Nothing but an exact copy of the listing should be given.

*** Opening of INFORMATION SUPPLIED ***

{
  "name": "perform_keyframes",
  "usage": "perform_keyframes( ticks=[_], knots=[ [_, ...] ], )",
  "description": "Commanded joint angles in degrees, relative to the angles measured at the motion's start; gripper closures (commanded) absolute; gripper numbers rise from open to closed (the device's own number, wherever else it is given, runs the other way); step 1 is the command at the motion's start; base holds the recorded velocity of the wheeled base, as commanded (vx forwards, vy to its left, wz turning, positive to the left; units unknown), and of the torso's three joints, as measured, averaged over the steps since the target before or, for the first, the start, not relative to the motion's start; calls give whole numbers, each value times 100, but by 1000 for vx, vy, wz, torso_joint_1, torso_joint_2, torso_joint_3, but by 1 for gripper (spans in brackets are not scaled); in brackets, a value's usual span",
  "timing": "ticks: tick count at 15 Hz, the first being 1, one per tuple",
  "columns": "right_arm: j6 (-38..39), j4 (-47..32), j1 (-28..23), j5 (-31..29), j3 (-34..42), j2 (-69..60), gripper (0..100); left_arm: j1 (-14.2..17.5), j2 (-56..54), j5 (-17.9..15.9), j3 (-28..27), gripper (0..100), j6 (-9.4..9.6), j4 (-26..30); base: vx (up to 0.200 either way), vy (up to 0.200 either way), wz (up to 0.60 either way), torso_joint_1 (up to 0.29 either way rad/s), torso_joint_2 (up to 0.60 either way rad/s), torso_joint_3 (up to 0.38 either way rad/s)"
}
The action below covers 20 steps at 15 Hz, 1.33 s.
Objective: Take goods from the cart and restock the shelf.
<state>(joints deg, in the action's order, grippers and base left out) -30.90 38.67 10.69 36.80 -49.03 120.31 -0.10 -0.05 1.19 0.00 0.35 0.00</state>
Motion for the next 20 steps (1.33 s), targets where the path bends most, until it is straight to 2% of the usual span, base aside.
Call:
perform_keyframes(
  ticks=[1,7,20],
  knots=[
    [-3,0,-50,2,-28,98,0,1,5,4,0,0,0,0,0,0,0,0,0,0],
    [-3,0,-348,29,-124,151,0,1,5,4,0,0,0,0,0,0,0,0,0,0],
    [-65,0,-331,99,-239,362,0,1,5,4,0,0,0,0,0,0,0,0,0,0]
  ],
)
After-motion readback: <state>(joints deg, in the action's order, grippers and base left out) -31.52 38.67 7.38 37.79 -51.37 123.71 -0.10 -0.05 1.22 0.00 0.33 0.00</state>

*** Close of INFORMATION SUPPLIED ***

__RESPONSE TO THE EXERCISE__.
{
  "name": "perform_keyframes",
  "usage": "perform_keyframes( ticks=[_], knots=[ [_, ...] ], )",
  "description": "Commanded joint angles in degrees, relative to the angles measured at the motion's start; gripper closures (commanded) absolute; gripper numbers rise from open to closed (the device's own number, wherever else it is given, runs the other way); step 1 is the command at the motion's start; base holds the recorded velocity of the wheeled base, as commanded (vx forwards, vy to its left, wz turning, positive to the left; units unknown), and of the torso's three joints, as measured, averaged over the steps since the target before or, for the first, the start, not relative to the motion's start; calls give whole numbers, each value times 100, but by 1000 for vx, vy, wz, torso_joint_1, torso_joint_2, torso_joint_3, but by 1 for gripper (spans in brackets are not scaled); in brackets, a value's usual span",
  "timing": "ticks: tick count at 15 Hz, the first being 1, one per tuple",
  "columns": "right_arm: j6 (-38..39), j4 (-47..32), j1 (-28..23), j5 (-31..29), j3 (-34..42), j2 (-69..60), gripper (0..100); left_arm: j1 (-14.2..17.5), j2 (-56..54), j5 (-17.9..15.9), j3 (-28..27), gripper (0..100), j6 (-9.4..9.6), j4 (-26..30); base: vx (up to 0.200 either way), vy (up to 0.200 either way), wz (up to 0.60 either way), torso_joint_1 (up to 0.29 either way rad/s), torso_joint_2 (up to 0.60 either way rad/s), torso_joint_3 (up to 0.38 either way rad/s)"
}
The action below covers 20 steps at 15 Hz, 1.33 s.
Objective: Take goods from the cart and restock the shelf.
<state>(joints deg, in the action's order, grippers and base left out) -30.90 38.67 10.69 36.80 -49.03 120.31 -0.10 -0.05 1.19 0.00 0.35 0.00</state>
Motion for the next 20 steps (1.33 s), targets where the path bends most, until it is straight to 2% of the usual span, base aside.
Call:
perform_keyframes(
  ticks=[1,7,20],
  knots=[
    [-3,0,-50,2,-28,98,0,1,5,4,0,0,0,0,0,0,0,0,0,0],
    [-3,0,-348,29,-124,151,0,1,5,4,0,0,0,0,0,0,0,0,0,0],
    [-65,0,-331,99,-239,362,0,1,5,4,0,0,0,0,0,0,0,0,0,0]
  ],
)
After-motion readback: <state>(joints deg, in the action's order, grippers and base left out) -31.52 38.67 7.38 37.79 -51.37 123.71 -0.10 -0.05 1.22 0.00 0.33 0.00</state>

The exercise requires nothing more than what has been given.